Was this going to work? It was in the Lord’s hands now, and Patrick could only pray his mother’s misery would be worth it.

They hadn’t reached the end of the rosary, but Patrick needed to hear the final words, and Birdie did too. He moved her fingers to the crucifix dangling at the end of the rosary.

“Glory be to the Father, and to the Son, and to the Holy Spirit. As it was in the beginning, is now, and ever shall be, world without end. Amen.”

Peace settled on him. The horrifying procedure might only serve to make his mother’s final hours even more painful, but people had been born, suffered, rejoiced, and died for millennia. He and Birdie were no different. Come what may, God’s will would prevail.

 

 

13

 


Gwen felt limp as she left the sickroom. Dr. Haas had given something to Mrs. O’Neill to help her sleep, but they would be monitoring her condition closely in the coming hours.

Patrick shuffled forward and dropped onto the parlor sofa. She wasn’t used to seeing such a physically strong man flop down like that, but he seemed completely drained as he braced his head in his hands and stared at the floor.

“I know death is a normal part of life,” he said. “A better Christian wouldn’t be so afraid of it.”

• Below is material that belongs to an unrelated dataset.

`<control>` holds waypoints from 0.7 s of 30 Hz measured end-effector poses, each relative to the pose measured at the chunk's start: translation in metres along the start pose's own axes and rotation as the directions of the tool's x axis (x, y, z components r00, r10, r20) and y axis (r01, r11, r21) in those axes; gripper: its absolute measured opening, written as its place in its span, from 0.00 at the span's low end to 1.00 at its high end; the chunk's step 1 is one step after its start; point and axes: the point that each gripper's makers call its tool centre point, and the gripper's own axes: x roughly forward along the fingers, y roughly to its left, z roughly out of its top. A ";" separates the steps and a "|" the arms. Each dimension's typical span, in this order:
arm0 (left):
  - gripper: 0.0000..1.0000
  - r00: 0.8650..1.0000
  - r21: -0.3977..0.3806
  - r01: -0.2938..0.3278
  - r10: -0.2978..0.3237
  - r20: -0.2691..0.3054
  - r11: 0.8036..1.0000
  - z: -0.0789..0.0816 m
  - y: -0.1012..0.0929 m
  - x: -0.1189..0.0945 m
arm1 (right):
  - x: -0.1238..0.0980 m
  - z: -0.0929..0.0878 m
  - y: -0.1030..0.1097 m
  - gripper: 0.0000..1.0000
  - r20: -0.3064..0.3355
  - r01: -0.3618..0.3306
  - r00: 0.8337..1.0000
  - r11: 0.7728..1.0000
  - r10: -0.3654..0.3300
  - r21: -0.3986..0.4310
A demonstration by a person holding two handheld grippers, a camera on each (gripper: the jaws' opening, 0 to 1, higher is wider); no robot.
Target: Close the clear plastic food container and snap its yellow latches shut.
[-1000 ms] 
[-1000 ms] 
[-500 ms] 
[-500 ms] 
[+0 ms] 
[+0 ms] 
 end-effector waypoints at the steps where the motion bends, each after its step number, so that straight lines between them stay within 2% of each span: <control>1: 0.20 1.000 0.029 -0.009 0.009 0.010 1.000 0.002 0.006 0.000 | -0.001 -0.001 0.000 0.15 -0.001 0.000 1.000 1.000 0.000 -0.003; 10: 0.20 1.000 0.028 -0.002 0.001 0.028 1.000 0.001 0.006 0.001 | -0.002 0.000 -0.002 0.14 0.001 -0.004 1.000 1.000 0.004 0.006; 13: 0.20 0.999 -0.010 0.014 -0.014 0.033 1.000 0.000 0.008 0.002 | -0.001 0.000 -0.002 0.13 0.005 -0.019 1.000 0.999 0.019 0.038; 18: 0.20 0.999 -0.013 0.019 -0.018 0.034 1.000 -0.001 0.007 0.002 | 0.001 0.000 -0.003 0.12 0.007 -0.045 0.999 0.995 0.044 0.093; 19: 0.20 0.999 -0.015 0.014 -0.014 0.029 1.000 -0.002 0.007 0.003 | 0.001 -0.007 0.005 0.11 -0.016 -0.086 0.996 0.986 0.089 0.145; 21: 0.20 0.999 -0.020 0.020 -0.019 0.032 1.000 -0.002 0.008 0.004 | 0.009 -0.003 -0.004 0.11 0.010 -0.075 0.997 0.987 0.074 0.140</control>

Her heart ached, and she reached for words to offer comfort. “All Christians are human, and it’s normal to fear the unknown.”

There wasn’t much room in this tiny apartment for Dr. Haas and his assistants, but they would move in for several days to monitor the patient’s progress. A neighbor offered to bring over some blankets and pillows to make pallets on the floor for the two medical students, and Dr. Haas would stay in Patrick’s bedroom.

Gwen feared Patrick’s room might reflect a bachelor’s slovenliness, but instead it had a puritanical tidiness. The bed was neatly made, and there was no clutter or knickknacks on the chest of drawers. The only hint of personality was a rosary just like his mother’s, also draped on the bedpost. There wasn’t a single thing she needed to do to tidy it for the professor.

There wasn’t much food in the kitchen other than a startlingly beautiful cake under a glass cover. It looked like the Taj Mahal, with a dome and spires, all covered with vanilla icing and little candies for the finials.

“My mom is a baker,” Patrick said from the other side of the room. “That’s what she made today before she got so sick.”

“She’s quite an artist,” Gwen said.

Hiram, the medical assistant from Brooklyn, hovered close to look. “She’s a Michelangelo!” he said, but their words of praise only seemed to upset Patrick, who remained on the sofa, staring at the cake while he twisted his hands.

His voice was full of regret when he spoke. “I’d offer you a slice, but I dare not touch it. If she dies, that cake will be her last great creation.”

Her heart ached at the anguish in his voice. If his mother died, he’d probably keep this cake untouched beneath its glass dome for weeks. “Nonsense,” she said. “You are her last great creation, and you know that she would agree with me on that.”